Le
paradis de la famille
Mon
enfance, telle que je m'en souviens, avec les images dont je me
souviens, était emplie d'amour.
Je n'ai pas connu
mon père, ni mon grand-père. Mais tous m'aimaient comme une petite
fille unique. J'étais gâtée. Mes cadeaux prenaient plusieurs
bassines à chaque Noël, chaque anniversaire. J'avais des crises de
foie à chaque Pâques. J'ai eu un piano, un chien, des vélos, des
rollers, des vêtements, des jouets... Nonos. Mon premier toutou. Un
border collie. Je jouais avec les chatons du voisin chez ma
grand-mère. J'allais jouer aux voitures chez mon grand-père à deux
maisons de là. Il m'apprenait à pyrograver le bois. J'étais gâtée.

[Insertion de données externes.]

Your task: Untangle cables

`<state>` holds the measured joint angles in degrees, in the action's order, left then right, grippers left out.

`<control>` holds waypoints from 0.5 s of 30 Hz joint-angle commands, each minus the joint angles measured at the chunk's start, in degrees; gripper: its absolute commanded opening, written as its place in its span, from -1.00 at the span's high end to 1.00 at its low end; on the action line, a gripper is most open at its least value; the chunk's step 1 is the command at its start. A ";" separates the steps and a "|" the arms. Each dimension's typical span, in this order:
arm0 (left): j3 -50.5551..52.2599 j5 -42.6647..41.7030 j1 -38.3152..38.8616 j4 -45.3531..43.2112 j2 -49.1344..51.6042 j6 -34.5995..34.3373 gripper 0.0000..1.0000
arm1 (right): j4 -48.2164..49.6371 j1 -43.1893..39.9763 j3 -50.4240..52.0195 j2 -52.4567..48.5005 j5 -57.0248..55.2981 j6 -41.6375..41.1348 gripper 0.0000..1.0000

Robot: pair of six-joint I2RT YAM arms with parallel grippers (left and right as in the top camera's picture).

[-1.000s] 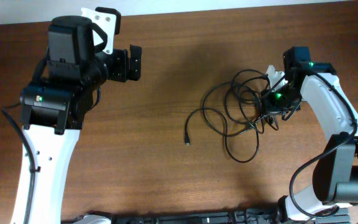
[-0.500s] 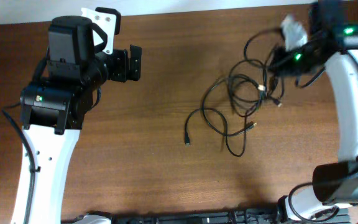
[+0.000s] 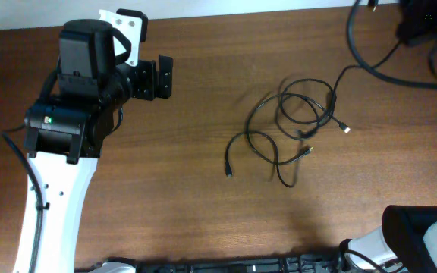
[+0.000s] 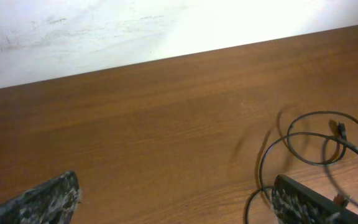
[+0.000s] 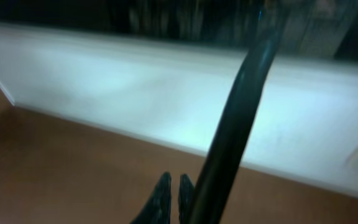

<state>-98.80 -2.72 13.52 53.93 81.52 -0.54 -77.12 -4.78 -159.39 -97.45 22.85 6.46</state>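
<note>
Thin black cables [image 3: 294, 121] lie loosely looped on the brown table [image 3: 165, 189], right of centre, with plug ends at the left and right. One strand [image 3: 338, 82] leaves the loops toward the upper right, where my right arm [image 3: 423, 19] sits at the far corner. In the right wrist view my right gripper [image 5: 173, 193] is shut, raised and facing the wall; the thin strand does not show between its fingers. My left gripper [image 3: 160, 78] is open at the far left; its view catches the cable loops [image 4: 309, 134] beside its right finger [image 4: 303, 202].
A thick black cable [image 5: 235, 124] crosses close in front of the right wrist camera, blurred; the same thick cable [image 3: 363, 53] curves near the table's far right corner. A white wall [image 4: 104, 31] runs along the table's far edge.
My right gripper was open, low over the right side of the tangle; now it is shut and raised at the far right corner. The loops lie thinner and more spread. The left arm is unchanged.
At first my left arm was near the tangle and my right gripper was shut on a cable loop. Then the left arm was at the far left and the right gripper open, up high. Then the right gripper was down at the tangle, and now it is raised, shut.
</note>
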 commanded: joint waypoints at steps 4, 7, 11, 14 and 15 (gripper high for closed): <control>-0.68 0.20 -0.20 -0.07 -1.14 -0.79 -0.98 | 13.25 0.31 -5.84 0.24 0.72 -3.02 0.92; -0.68 0.20 -0.20 -0.07 -1.14 -0.79 -0.99 | 19.26 0.31 -5.84 0.24 0.74 -5.42 0.92; -0.68 0.20 -0.20 -0.07 -1.14 -0.79 -0.99 | 25.42 0.31 -5.84 0.24 0.94 -5.55 0.92; -0.68 0.20 -0.20 -0.07 -1.14 -0.79 -0.98 | 30.93 0.31 -5.84 0.24 0.94 -5.51 0.92; -0.68 0.20 -0.20 -0.07 -1.14 -0.76 -0.98 | 33.18 0.31 -5.84 0.24 0.94 -5.51 0.92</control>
<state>-98.80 -2.72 13.52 53.95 81.52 -0.54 -48.40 -4.78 -164.46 -97.34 23.51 1.69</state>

Je recevais plein d'amour. Chaque jour. Trop. Comme une fille unique.
Je connaissais mes quatre arrières grand-mères.
J'ai pu voyager.
J'ai connu la Floride à mes 5 ou 6 ans, puis l'Egypte et la première
tourista à 10 ans. Le goût du voyage m'habitait déjà. J'ai
déménagé plusieurs fois encore, mais avec moins de peur les fois
d'après.
Je passais mes
vacances chez ma Dédette. Je jouais. J'avais des amis là où
j'allais. Du moins jusqu'au collège.
J'étais comblée.
Tous m'aimaient.
Mais, y'avait un
mais. A 10 ans, j'ai pris conscience de la vie et de la mort.
Mon grand-père
mourut, je n'en avais plus. Sa femme mourut. Mes arrières
grands-mères moururent ou avaient déjà connu leur sort mais je
prenais conscience de ce que cela représentait.
Et le paradis de
la famille s'est transformé en peur de tous les perdre.
Sauf tant que
j'avais ma Dédette. Dernière figure paternelle proche.